### Problem
Go through the material that comes after this and count the lines containing "from"; report only the count.

-- Exercise data follows --

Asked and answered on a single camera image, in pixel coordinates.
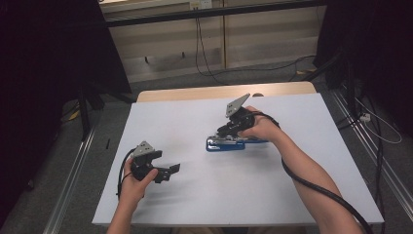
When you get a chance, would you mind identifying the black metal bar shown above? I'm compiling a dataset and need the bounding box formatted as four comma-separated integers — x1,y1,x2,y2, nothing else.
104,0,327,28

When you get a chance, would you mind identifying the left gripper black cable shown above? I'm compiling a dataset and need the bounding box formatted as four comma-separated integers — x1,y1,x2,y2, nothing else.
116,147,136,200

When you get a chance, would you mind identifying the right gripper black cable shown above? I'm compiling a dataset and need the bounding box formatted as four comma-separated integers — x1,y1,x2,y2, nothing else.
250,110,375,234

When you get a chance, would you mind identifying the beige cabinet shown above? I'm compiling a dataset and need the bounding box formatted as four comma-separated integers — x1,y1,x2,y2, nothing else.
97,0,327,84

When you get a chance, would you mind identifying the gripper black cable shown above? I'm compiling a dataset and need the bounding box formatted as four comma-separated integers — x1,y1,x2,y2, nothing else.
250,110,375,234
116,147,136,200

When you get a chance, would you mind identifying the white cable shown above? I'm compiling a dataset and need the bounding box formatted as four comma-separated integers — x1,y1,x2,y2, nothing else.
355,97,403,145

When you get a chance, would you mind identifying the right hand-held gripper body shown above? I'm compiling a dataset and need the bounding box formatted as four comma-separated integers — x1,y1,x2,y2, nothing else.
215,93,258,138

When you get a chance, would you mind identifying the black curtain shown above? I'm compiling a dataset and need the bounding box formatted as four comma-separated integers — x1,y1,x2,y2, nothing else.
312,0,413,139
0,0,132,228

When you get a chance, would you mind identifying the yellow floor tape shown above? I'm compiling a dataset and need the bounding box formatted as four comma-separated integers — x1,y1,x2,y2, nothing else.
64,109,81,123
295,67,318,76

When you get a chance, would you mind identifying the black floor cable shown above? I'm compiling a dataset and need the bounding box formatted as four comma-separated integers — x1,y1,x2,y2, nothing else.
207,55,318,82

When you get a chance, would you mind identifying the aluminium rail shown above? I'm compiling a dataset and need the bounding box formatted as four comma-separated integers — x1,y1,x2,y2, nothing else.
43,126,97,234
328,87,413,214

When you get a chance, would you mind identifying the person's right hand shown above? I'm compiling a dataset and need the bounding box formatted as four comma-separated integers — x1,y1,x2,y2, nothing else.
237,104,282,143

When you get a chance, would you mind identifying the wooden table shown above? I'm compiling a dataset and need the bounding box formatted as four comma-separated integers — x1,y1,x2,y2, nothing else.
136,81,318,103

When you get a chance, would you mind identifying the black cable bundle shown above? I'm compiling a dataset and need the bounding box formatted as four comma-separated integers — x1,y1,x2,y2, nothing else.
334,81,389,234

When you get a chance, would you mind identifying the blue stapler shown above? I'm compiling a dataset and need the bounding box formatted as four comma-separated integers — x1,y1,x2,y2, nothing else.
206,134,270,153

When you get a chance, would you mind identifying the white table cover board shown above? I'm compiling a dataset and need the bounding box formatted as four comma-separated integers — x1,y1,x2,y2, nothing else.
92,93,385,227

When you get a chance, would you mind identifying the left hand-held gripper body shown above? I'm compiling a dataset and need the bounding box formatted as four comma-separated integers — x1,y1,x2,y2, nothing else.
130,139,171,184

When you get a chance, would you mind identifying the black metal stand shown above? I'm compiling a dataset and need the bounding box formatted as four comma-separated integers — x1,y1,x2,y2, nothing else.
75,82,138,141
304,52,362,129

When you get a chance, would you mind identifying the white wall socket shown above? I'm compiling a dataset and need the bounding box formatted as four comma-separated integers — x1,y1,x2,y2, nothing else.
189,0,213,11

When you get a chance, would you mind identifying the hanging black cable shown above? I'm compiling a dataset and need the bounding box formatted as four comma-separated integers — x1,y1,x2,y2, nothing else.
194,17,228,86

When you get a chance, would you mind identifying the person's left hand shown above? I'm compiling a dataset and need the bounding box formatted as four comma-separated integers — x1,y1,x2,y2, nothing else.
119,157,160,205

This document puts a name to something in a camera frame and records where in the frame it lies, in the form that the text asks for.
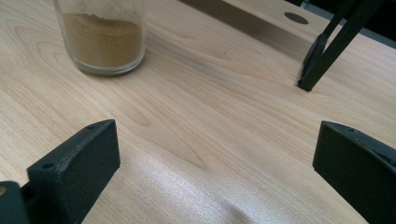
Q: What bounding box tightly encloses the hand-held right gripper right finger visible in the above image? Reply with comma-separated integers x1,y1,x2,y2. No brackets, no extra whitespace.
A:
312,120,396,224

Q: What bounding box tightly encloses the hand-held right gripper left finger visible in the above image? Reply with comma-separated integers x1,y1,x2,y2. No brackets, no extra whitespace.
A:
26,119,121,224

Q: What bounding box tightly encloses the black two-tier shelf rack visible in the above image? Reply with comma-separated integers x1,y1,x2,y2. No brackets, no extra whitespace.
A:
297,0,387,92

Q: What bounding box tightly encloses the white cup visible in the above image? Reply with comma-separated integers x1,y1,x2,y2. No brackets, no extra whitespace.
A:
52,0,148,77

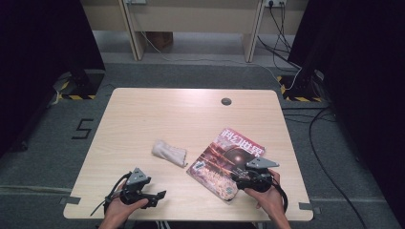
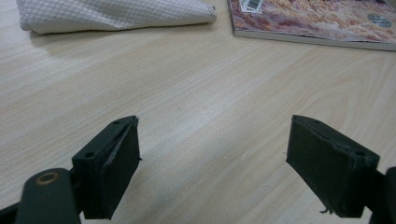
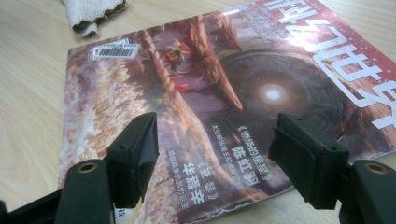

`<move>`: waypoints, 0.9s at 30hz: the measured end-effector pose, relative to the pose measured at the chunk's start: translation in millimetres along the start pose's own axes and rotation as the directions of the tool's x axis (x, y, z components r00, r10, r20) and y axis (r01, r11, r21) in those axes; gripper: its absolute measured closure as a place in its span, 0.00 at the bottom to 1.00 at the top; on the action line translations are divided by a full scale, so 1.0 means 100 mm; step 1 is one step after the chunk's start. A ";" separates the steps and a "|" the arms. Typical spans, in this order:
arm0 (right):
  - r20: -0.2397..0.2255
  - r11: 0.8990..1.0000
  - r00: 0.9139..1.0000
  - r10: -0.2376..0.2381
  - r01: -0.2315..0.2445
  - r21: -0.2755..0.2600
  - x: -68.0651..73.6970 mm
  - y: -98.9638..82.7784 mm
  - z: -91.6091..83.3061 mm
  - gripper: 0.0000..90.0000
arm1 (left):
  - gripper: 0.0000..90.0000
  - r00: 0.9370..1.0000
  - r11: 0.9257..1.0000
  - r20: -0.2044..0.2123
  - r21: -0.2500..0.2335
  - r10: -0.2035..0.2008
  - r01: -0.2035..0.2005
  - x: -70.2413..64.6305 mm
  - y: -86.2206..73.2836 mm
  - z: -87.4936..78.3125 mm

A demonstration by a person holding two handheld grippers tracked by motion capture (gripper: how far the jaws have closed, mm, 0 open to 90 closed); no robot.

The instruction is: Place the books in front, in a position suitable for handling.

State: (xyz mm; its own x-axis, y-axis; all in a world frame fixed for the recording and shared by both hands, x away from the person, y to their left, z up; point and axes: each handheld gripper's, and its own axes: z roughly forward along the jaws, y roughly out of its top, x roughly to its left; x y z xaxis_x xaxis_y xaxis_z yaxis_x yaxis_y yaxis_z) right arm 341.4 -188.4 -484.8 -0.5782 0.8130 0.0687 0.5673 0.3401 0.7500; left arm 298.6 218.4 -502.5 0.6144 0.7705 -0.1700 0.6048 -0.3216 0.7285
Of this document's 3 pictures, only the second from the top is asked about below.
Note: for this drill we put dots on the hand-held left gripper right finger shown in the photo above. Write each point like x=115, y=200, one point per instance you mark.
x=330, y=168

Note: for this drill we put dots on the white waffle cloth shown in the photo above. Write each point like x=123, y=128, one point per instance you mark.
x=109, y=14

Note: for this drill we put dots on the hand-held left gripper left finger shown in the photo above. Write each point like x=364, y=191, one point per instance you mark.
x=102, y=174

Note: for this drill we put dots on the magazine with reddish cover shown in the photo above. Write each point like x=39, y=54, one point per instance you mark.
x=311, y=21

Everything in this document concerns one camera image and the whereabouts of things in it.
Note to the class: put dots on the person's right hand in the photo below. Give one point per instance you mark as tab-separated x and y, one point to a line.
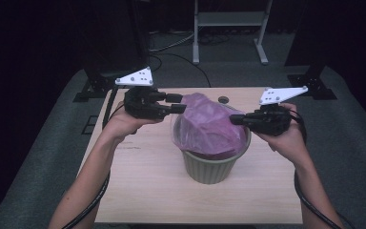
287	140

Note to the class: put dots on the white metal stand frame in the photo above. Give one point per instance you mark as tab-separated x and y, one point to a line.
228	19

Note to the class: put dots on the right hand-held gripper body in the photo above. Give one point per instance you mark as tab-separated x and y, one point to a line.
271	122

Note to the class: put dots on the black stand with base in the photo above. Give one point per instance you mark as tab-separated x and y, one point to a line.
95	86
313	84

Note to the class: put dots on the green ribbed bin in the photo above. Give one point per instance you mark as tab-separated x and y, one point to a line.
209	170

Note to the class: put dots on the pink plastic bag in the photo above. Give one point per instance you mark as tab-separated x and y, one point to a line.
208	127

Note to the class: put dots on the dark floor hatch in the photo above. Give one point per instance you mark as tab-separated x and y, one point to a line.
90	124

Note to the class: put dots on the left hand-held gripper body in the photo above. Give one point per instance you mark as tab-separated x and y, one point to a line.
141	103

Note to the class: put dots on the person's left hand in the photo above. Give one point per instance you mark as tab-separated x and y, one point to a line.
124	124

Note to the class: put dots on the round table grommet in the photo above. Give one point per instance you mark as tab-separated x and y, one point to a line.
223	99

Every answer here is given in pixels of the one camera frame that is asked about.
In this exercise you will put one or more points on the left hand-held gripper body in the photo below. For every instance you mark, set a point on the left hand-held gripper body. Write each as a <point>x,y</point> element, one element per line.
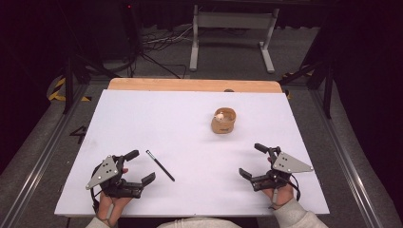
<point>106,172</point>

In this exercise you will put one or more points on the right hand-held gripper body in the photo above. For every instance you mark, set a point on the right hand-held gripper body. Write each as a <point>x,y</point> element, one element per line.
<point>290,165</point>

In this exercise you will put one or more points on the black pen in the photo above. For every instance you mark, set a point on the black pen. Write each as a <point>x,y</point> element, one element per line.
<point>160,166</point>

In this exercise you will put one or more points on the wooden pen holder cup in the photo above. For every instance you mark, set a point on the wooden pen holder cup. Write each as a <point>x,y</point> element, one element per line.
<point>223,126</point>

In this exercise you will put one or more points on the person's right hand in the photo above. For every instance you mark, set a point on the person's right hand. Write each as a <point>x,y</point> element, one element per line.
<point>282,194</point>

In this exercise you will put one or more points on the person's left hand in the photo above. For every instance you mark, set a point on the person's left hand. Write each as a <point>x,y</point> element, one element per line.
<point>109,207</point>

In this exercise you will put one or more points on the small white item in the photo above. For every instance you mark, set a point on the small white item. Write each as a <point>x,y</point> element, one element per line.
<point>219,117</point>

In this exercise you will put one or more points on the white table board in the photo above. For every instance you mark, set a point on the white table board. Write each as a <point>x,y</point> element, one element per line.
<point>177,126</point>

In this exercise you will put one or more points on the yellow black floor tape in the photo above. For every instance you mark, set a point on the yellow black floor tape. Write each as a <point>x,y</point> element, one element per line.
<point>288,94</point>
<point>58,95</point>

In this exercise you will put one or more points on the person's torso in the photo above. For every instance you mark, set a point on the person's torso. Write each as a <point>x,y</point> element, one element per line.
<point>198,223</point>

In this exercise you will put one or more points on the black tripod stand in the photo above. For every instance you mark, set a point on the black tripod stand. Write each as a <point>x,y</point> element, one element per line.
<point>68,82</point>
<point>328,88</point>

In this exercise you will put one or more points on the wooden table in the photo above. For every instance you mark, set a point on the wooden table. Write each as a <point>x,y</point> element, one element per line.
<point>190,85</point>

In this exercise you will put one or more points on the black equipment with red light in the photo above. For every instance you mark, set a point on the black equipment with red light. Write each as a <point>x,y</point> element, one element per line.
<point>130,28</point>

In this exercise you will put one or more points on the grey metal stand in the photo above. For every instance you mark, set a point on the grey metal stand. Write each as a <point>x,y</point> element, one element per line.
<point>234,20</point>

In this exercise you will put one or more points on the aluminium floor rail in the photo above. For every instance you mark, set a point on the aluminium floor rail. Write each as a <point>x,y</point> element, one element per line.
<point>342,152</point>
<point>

-- Exercise data concluded --

### Written solution
2